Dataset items

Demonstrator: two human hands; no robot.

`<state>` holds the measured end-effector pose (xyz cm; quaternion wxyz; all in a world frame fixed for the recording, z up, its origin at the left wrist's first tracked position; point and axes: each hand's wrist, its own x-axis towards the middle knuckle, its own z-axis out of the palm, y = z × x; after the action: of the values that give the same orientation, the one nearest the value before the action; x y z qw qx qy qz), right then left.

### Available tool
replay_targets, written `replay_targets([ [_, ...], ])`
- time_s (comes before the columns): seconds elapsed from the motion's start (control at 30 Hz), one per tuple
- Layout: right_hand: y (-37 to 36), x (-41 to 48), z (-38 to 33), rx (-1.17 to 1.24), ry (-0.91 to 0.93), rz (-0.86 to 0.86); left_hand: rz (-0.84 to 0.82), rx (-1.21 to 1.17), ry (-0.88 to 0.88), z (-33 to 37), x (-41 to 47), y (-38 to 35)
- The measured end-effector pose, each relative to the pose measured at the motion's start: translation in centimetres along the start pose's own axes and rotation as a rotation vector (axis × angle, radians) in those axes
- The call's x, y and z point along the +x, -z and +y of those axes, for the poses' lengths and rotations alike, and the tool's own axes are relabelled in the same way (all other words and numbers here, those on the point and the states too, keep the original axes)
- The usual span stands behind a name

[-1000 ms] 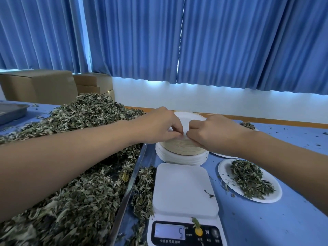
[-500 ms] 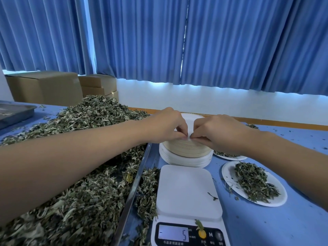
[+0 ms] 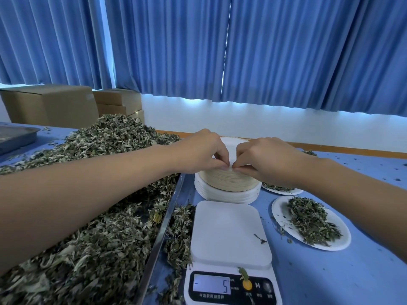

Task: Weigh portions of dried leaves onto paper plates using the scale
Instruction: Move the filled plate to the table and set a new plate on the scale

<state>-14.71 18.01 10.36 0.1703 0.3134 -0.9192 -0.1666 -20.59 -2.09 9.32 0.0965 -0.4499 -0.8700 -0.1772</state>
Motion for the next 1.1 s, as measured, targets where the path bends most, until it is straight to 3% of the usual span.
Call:
replay_targets([
  [0.23,0.3,0.0,-0.3,-0.056,0.007,-0.046,-0.005,-0.004,0.006,0.0,0.1,0.0],
  [0.7,-0.9,-0.2,-1.7,-0.463,0.043,-0.138,-0.022,0.007,0.025,0.0,0.2,-0.1],
  [1.1,2.0,0.3,0.1,-0.303,-0.012,-0.02,0.043,0.119,-0.116,0.6,0.3,1.9],
])
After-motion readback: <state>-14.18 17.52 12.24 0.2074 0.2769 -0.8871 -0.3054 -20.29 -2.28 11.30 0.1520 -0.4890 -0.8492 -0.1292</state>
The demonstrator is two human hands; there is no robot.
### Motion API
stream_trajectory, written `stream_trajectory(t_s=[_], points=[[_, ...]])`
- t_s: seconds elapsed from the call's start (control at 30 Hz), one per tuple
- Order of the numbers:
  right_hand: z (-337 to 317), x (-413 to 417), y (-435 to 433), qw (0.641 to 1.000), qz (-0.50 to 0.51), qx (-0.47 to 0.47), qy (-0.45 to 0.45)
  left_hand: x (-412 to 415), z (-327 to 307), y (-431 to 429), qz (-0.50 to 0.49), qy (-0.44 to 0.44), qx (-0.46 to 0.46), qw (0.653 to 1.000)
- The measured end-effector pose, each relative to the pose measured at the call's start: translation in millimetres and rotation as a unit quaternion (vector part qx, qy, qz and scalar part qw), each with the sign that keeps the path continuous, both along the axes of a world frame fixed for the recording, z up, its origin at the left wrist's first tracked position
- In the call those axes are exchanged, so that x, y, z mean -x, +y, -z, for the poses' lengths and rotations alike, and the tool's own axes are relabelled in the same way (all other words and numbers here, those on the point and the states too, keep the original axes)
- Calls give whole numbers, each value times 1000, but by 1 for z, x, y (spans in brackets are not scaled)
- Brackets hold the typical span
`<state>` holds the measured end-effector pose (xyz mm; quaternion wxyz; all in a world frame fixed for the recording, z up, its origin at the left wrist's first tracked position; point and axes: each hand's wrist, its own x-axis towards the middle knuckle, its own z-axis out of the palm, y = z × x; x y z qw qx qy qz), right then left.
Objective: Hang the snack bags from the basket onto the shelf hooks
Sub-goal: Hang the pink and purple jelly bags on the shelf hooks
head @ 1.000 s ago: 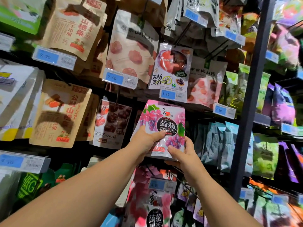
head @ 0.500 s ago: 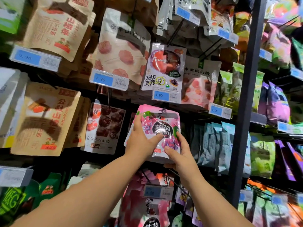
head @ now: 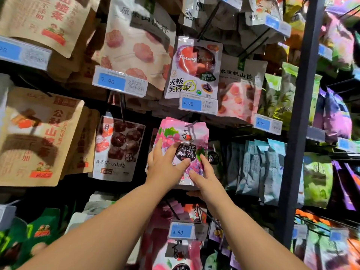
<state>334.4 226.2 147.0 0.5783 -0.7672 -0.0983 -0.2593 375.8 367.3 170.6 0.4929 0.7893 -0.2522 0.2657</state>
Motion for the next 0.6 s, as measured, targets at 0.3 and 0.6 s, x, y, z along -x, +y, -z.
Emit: stream_trajectory(t_s=[0.3,0.6], points=[[4,-38,-8,1000,-10,10,21,-35,6,-8,-13,15,-16,1000],[9,-33,-13,998,21,52,25,-31,21,-12,-38,-5,-23,999]])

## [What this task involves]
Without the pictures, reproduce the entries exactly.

## [Response for this exercise]
Demonstrator: two human hands; no robot.

`<state>` holds the measured end-effector pose (xyz cm; quaternion wxyz; all in a world frame fixed for the recording, z up, its origin at the left wrist's first tracked position; point and axes: each hand's wrist, its own x-axis towards the middle knuckle, its own z-axis out of the palm, y = z × x; after the action: of the values that give the same orientation, the one nearest the value before the action; x y z qw qx qy qz), right then left.

### Available tool
replay_targets, written `replay_targets([ [_, ...], ])`
- time_s (comes before the columns): seconds elapsed from the motion's start (control at 30 Hz), one per tuple
- Layout: right_hand: y (-37 to 36), x (-41 to 48), z (-38 to 33), rx (-1.17 to 1.24), ry (-0.91 to 0.93), rz (-0.86 to 0.86); left_hand: rz (-0.84 to 0.82), rx (-1.21 to 1.17), ry (-0.88 to 0.88), z (-33 to 37), x (-41 to 47), y (-38 to 35)
- The measured end-effector pose, each relative to the pose measured at the motion's start: translation in centimetres along the start pose's own axes and rotation as a rotation vector (axis × angle, radians) in those axes
- The call's x, y and z point along the +x, -z and +y of those axes, for the poses' lengths and rotations alike, and the tool's own axes are relabelled in the same way (all other words and numbers here, those on the point and the states too, keep the original axes)
- The usual span stands behind a name

[-1000 ms] 
[-500 ms] 
[+0 ms] 

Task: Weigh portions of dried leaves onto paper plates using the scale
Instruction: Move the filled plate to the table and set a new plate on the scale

<state>-14.71 18.01 10.36 0.1703 0.3134 -0.9192 -0.1666 -20.59 -2.09 9.32 0.0965 -0.4499 -0.8700 -0.1772</state>
Motion for the next 1.1 s, as measured, targets where the path bends most, until it is straight to 3% of the usual span.
Call:
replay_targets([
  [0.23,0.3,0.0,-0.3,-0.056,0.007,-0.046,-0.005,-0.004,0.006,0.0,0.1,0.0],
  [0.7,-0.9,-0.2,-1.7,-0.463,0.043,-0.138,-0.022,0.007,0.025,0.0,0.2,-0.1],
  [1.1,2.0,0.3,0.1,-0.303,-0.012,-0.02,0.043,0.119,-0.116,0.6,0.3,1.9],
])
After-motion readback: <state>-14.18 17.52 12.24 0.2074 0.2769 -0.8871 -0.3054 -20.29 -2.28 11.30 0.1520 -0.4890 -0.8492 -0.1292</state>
The demonstrator is two human hands; there is no robot.
### Motion API
stream_trajectory, written `stream_trajectory(t_s=[_], points=[[_, ...]])`
- t_s: seconds elapsed from the call's start (control at 30 Hz), one per tuple
- Order of the numbers:
  right_hand: z (-337 to 317), x (-413 to 417), y (-435 to 433), qw (0.641 to 1.000), qz (-0.50 to 0.51), qx (-0.47 to 0.47), qy (-0.45 to 0.45)
  left_hand: x (-412 to 415), z (-327 to 307), y (-431 to 429), qz (-0.50 to 0.49), qy (-0.44 to 0.44), qx (-0.46 to 0.46), qw (0.653 to 1.000)
- The measured end-effector pose, each relative to the pose measured at the call's start: translation in millimetres and rotation as a unit quaternion (vector part qx, qy, qz and scalar part qw), each with the sign that keeps the path continuous, both along the axes of a world frame fixed for the recording, z up, its origin at the left wrist's first tracked position
- In the call those axes are exchanged, so that x, y, z mean -x, +y, -z, for the poses' lengths and rotations alike, and the tool's own axes are relabelled in the same way (all other words and numbers here, those on the point and the states too, keep the original axes)
- Calls give whole numbers, each value times 1000, but by 1 for z, x, y (spans in brackets are not scaled)
- Brackets hold the typical span
`<state>` holds the measured end-effector pose (xyz mm; quaternion wxyz; all in a world frame fixed for the recording, z up, its origin at the left wrist's first tracked position; point and axes: each hand's wrist, its own x-axis towards the middle knuckle, its own z-axis out of the palm, y = z × x; x y z qw qx qy qz), right then left.
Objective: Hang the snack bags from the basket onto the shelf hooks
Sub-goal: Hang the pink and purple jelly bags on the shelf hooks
head @ 1.000 s ago: 
head @ 0.500 s ago: 
head @ now: 
<state>334.4 226.2 147.0 0.5783 -0.7672 -0.0983 -0.2593 375.8 367.3 170.6 0.4929 0.7893 -0.2522 0.2657</state>
Motion for the next 0.6 s, as measured, targets at 0.3 and 0.6 s, x, y, z along -x, +y, -z.
Emit: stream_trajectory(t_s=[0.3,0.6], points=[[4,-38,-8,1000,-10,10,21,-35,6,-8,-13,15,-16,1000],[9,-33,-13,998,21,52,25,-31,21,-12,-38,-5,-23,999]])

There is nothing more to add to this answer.